The govt really needs to go all out against corruption and poverty, says economist
by NUR HANANI AZMAN / pic by TMR FILE
IT IS time for the government to work on restoring investors’ confidence to boost economic recovery post-Covid-19 pandemic.
Economist Tan Sri Dr Ramon Navaratnam (picture) said confidence among domestic and foreign investors is at a low point due to the handling of Covid-19 and corruption scandals which seem more prevalent of late.
He cited the recent “meat cartel” issue as an example that could possibly dent the country’s reputation as a halal hub, thus sending wrong signals to investors.
“Investor’s trust in Malaysia is becoming low and this will further impact our country and economy if many issues are not addressed.
“Integrity is key. For the long term, the government really needs to go all out against corruption and poverty,” Ramon said when contacted recently.
The corporate shake-ups at government-linked companies (GLCs), which saw the return of politicians helming top posts, also do not help allay investors’ concerns on possible interference in business dealings.
To recap, former Higher Education Minister Datuk Seri Idris Jusoh was appointed as chairman of the Federal Land Development Authority effective May 1, replacing Tan Sri Mohd Bakke Salleh.
Telekom Malaysia Bhd (TM) on May 8 announced the appointment of Mohd Bakke as new chairman to replace Rosli Man.
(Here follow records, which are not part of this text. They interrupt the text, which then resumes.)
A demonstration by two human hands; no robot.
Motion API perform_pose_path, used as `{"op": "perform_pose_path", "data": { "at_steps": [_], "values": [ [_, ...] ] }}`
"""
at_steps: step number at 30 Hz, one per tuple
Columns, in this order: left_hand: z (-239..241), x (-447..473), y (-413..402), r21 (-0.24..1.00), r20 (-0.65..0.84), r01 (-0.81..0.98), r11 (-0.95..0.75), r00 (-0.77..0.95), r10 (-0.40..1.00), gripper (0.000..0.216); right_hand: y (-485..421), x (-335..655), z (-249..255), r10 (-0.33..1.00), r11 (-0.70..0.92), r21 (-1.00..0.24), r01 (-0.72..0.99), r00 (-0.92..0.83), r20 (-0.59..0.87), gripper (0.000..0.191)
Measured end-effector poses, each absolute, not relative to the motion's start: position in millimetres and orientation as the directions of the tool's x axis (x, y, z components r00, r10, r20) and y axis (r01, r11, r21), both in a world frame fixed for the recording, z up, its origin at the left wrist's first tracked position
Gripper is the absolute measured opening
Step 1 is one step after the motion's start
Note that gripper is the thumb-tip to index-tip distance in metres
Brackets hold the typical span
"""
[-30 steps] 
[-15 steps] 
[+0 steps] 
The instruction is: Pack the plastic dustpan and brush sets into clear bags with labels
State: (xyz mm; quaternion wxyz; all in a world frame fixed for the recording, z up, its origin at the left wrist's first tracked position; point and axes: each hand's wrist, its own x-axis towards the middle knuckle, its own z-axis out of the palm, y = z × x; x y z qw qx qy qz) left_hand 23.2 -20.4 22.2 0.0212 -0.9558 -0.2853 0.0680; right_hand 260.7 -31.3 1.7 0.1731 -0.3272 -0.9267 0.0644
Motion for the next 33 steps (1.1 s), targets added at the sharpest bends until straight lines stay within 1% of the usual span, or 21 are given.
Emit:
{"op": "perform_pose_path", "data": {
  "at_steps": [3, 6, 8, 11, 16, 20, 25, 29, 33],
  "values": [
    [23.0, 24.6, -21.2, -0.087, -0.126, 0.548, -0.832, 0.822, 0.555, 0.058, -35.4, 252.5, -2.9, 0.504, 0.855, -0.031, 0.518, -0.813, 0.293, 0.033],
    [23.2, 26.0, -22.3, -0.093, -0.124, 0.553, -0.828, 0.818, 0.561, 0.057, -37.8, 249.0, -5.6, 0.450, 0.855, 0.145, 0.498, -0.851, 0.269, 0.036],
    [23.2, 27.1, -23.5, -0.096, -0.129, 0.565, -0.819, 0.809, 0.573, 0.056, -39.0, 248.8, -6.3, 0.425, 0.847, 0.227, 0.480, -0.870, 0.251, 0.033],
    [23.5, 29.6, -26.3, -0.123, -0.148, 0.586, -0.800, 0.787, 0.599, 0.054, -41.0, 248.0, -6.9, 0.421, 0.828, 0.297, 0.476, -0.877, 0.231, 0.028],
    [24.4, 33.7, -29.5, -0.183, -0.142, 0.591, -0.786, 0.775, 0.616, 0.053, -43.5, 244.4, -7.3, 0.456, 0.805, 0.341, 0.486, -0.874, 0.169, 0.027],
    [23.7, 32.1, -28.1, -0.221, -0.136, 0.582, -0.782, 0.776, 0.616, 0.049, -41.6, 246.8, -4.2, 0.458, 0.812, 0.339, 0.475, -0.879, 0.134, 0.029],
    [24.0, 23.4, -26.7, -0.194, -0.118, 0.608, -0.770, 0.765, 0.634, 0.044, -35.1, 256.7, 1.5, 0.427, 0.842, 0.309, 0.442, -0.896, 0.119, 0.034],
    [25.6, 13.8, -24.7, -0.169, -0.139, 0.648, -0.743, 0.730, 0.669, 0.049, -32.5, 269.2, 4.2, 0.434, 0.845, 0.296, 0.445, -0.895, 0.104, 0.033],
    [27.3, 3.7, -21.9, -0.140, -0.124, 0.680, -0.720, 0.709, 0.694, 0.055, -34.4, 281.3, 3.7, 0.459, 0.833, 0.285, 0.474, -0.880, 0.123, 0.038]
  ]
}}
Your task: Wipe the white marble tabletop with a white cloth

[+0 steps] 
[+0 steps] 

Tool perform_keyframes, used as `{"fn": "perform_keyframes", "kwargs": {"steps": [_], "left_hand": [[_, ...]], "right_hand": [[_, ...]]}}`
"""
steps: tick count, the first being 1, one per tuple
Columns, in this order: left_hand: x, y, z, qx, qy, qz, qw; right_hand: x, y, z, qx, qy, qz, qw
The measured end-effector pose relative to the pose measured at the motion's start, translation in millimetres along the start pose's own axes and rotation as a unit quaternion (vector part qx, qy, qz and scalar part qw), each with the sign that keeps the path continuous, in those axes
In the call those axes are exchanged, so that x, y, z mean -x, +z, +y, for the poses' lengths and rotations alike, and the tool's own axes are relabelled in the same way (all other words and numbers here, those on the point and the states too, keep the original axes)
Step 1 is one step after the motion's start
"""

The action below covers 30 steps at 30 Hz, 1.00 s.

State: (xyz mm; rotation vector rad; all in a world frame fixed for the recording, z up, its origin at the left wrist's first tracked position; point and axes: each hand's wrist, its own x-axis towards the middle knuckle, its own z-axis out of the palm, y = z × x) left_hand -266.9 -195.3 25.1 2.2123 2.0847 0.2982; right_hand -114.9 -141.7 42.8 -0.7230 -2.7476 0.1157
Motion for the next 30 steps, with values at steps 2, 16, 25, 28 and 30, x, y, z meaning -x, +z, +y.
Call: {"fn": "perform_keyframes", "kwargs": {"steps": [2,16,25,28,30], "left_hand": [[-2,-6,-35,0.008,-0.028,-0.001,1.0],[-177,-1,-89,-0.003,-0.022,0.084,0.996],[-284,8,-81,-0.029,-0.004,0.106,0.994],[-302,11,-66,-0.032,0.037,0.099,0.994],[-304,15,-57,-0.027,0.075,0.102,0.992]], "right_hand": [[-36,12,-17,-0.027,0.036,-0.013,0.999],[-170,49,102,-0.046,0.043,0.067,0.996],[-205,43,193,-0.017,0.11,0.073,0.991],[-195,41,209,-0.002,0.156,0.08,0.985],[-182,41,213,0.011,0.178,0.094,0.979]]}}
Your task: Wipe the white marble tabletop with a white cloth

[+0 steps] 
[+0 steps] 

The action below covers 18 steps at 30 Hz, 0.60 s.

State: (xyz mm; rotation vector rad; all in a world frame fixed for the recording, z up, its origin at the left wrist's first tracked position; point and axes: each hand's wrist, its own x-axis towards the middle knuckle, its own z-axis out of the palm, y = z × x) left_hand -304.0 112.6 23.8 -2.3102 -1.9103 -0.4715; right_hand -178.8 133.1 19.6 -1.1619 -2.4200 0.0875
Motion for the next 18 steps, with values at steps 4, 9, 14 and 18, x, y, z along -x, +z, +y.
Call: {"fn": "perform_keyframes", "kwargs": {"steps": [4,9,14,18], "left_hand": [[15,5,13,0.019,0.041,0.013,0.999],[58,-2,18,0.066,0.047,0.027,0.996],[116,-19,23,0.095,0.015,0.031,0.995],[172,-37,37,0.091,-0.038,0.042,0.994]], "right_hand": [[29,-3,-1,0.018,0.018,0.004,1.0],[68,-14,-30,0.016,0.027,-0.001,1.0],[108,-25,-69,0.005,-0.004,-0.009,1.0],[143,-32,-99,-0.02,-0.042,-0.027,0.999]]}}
Prasarana Malaysia Bhd named Pasir Salak MP Datuk Seri Tajuddin Abd Rahman as the firm’s chairman in May, while Tanjong Karang MP Tan Sri Noh Omar become the chairman of Perbadanan Usahawan Nasional Bhd in July.
Other major changes this year would be the appointment of Tengku Muhammad Taufik Tengku Aziz as the new president and group CEO of Petroliam Nasional Bhd effective July 1.
His predecessor, Tan Sri Wan Zulkiflee Wan, has been appointed as the new group chairman of Malaysia Airlines Bhd on the same date.
This year also saw the return of corporate bigwigs, such as Tan Sri Abdul Wahid Omar as the chairman of Bursa Malaysia Bhd, Tan Sri Zamzamzairani Mohd Isa as chairman of Malayan Banking Bhd and former TM CEO Datuk Seri Mohammed Shazalli Ramly as the new group MD of Boustead Holdings Bhd this month.
Meanwhile, University of Tasmania’s Asian Studies Prof James Chin said the structural problems in local GLCs need to be addressed to make it more attractive to the investors.
“It really doesn’t matter which government, whether it is the Opposition or current government, is in power. GLCs in Malaysia do not behave like normal businesses which supposedly face a lot of competition.
“GLCs in Malaysia don’t really force competition or create a real economy. They actually discourage competition because they are so big,” he told The Malaysian Reserve.
Chin said the risk of political appointment in the business is not on par with the organisation’s original objective.
“The big winners in this restructuring are those businessmen who are doing business with GLCs pre-2018, so they are all making a big comeback.
“But for the rest of the country over the long term, it will have a negative impact,” he said.